Un momento pubblico per rompere il silenzio sullo sfruttamento del lavoro agricolo e ribadire che la sicurezza e la dignità delle persone non possono essere subordinate alle logiche del profitto.
Martedì 28 luglio, dalle 10 alle 14, davanti alla stazione ferroviaria di Asti, in piazza Marconi, FLAI CGIL Asti e CGIL Asti organizzano l’iniziativa “La terra è di chi la lavora, non di chi la sfrutta”.
L’appuntamento unirà dibattito, testimonianze e momenti musicali, con l’obiettivo di mantenere alta l’attenzione sul fenomeno del caporalato e sulle diverse forme di irregolarità che possono attraversare il comparto agricolo.
“Non possiamo aspettare la prossima tragedia”
Il messaggio scelto dagli organizzatori è netto: “Non possiamo aspettare la prossima tragedia”. Un richiamo alla necessità di intervenire prima che condizioni di lavoro precarie, mancanza di controlli e sfruttamento producano conseguenze irreparabili.
Durante la mattinata è previsto un dibattito pubblico, con la partecipazione della FLAI CGIL e con testimonianze dirette. Accanto al confronto sindacale troveranno spazio anche diversi momenti musicali, pensati per coinvolgere la cittadinanza e costruire un’occasione aperta di informazione e sensibilizzazione.
“Rompiamo il silenzio, cambiamo le cose”, è l’altro invito che accompagna l’iniziativa.
Un sistema da contrastare insieme
Al centro del presidio ci sarà il tema del caporalato, descritto non come una somma di singoli episodi, ma come un meccanismo strutturato che prospera sulla vulnerabilità dei lavoratori, sull’isolamento e sulla difficoltà di denunciare.

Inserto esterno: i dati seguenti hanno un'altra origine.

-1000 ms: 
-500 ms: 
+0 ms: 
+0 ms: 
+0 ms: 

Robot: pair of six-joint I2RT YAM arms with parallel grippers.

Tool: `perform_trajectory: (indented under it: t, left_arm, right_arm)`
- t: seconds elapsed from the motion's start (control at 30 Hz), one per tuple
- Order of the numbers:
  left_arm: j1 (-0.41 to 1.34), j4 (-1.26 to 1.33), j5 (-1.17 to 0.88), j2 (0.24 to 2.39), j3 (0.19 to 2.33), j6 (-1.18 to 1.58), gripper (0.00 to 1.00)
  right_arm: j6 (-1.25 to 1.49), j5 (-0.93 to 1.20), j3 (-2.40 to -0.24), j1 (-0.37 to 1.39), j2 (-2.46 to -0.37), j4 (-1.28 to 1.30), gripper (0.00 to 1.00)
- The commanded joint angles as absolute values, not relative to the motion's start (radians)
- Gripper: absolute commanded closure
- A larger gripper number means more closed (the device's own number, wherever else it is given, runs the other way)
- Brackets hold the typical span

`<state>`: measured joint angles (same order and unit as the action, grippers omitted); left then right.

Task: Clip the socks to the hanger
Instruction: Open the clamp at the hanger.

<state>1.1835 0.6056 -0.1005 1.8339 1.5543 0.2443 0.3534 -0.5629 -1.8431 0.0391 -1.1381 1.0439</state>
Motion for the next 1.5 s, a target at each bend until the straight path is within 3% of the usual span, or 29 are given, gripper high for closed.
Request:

“Il caporalato è un sistema. Fermiamolo insieme”, sottolineano FLAI CGIL Asti e CGIL Asti, chiamando a raccolta cittadini, lavoratori e realtà del territorio.
L’incontro vuole quindi ribadire il diritto a un’occupazione regolare, sicura e adeguatamente retribuita, ricordando che “i diritti non vanno in vacanza” e che la lotta allo sfruttamento richiede continuità, presenza sul territorio e responsabilità collettiva.